1918: A Year in Review
As you already know if you hang out here in the Margins, or elsewhere in Historyland, the Big Picture historical event of 1918 was the end of World War I on November 11—one large event made up of many smaller events that I am not going to discuss in detail here because this is a general review of 1918, not a post on the last year, or 100 days, or final months of the war.
The end of the war wasn’t the only event in 1918 worth remembering. Here are a few of the high points, the low points, and the things that caught my imagination:
Having withdrawn from the war following the overthrow of the Provisional government in November 1917, Bolshevik Russia found itself at war with the various factions of anti-Soviet resistance that made up the White Russians. (Not all of them royalists.) (1)

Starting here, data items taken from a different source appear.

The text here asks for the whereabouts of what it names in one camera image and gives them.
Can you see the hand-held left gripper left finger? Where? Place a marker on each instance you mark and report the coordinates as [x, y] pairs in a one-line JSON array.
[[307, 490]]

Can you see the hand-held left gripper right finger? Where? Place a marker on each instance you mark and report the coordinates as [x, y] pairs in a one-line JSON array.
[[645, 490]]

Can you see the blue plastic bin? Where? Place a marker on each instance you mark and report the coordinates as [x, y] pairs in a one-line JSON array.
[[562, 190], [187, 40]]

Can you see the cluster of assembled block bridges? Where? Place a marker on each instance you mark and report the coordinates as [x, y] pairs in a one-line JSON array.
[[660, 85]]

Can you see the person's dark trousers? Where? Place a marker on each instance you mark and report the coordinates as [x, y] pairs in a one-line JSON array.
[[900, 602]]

And speaking of Russia in 1918:
In July, the Russian imperial family, Tsar Nicholas, his wive, and five children, were assassinated and buried in an unmarked grave that would not be discovered until 1991.
Russia finally adopted the Gregorian calendar, making life a little easier for historians.
The Spanish flu of 1918 was the deadliest epidemic in history. The virus infected an estimated 500 million people around the world—roughly one-third of the population—and killed between 20 and 50 million people. More people than died in World War I. Count your blessings for modern medicine.
British women over the age of 30 received the right to vote, two years before women’s suffrage was ratified in the United States.
The avant-garde American literary magazine The Little Review began to serialize James Joyce’s Ulysses in March 1918. Serialization continued through December 1920, when the publishers were taken to court for publishing obscenity and lost. Not all the issues reached their intended readers because the Post Office seized and burned several issues.
AT & T introduced the first dial telephones, which allowed users to place some calls without intervention from operators. Telephone operators threatened to go on strike. The worry that changes in technology will affect jobs is not a new one.
If you’re interested in a closer look at 1918, I once again recommend you check out Mary Grace McGeehan’s blog, My Year in 1918: A Journey to the World of 100 Years Ago. It’s been a fascinating journey to follow her as she follows the news, literature and popular culture as if she were reading in 1918.
(1) I am disappointed to report that the White Russian cocktail has nothing to do with the the White Russian army. The cocktail wasn’t invented until 1949.
Interesting about the dial telephones, I had no idea. The happenings in Russia are definitely the most confusing story of the year. Czechoslovakian troops…a U.S. intervention I never heard of…numerous false reports about the killing of the Tsar and his family, followed by false reports that they were still alive.
And thanks so much for the mention!
Thanks for pointing out some of the other big news items from 1918. The end of the Great War to End all Wars was just one part of it.
It’s so easy to focus in one big thing and forget that a lot of other stuff happened.